Located at Six Corners in the Portage Park neighborhood of Chicago's Northwest Side, the Portage Theater is one of the oldest movie houses in Chicago. The Portage Theater opened on December 11, 1920 as the Portage Park Theatre (the former name is still visible on the building's facade). Built for the Ascher Brothers circuit with 1,938 seats, the Portage was the first theater built specifically for film (and not vaudeville) in the area.

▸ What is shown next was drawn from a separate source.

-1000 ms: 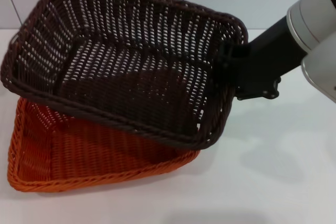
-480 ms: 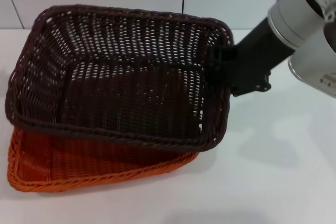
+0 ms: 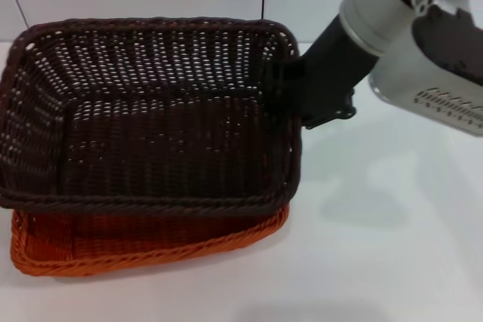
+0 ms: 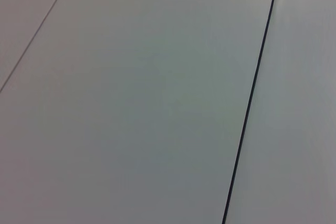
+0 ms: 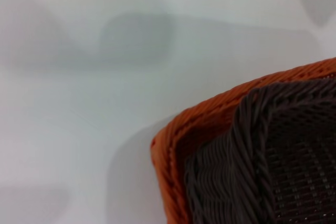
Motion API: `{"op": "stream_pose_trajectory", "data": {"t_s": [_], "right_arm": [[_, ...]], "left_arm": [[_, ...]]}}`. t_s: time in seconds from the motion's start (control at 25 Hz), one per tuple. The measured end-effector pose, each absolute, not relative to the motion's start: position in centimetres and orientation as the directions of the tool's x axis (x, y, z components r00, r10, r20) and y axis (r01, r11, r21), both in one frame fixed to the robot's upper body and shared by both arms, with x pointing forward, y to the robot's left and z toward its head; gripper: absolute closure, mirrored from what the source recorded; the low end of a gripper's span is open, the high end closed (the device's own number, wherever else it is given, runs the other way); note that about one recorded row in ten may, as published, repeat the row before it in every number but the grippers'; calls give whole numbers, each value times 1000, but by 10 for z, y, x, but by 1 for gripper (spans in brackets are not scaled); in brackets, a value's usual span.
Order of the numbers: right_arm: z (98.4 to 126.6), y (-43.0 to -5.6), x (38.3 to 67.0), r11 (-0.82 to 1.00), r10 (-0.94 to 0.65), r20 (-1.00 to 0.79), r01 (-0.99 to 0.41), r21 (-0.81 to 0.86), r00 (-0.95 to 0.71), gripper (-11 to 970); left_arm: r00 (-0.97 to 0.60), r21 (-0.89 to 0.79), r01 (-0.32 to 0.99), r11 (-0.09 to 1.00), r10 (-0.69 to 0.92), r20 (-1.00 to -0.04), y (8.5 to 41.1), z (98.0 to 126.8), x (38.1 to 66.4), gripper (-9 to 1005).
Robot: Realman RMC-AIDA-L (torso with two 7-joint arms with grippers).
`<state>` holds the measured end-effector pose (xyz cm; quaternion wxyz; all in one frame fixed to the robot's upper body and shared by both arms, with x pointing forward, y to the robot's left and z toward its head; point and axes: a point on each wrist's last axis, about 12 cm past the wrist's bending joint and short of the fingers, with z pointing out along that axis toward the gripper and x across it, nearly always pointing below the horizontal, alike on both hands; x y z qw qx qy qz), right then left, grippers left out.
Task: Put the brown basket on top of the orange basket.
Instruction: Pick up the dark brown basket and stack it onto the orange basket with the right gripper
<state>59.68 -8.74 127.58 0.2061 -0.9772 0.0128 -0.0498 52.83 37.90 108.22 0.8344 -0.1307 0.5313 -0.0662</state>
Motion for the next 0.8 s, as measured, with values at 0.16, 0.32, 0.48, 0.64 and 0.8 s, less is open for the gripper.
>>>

The Portage Theater's interior features a megaphone-shaped auditorium based on a formal Beaux-Arts opera house design. When the theater was taken over by Balaban and Katz in 1940, its marquee, entrance lobby and foyer were redecorated in a sleek, streamlined art deco style to complement other prominent art deco designs at Six Corners such as Sears department store and the Klee Brothers building.

The Portage remained a popular fixture of the neighborhood, becoming a second-run movie house in the 1960s. In the 1980s, the theater underwent a dramatic change when a wall was constructed down the middle of the existing auditorium, resulting in two oddly-shaped cinemas. The Portage was shuttered in 2001 after operating sporadically for the previous couple years. The theater was restored and renovated, and reopened after a five-year hiatus in the spring of 2006 as a single-screen, 1300-plus seat theater showing both silent and sound classic motion pictures as well as hosting other live events.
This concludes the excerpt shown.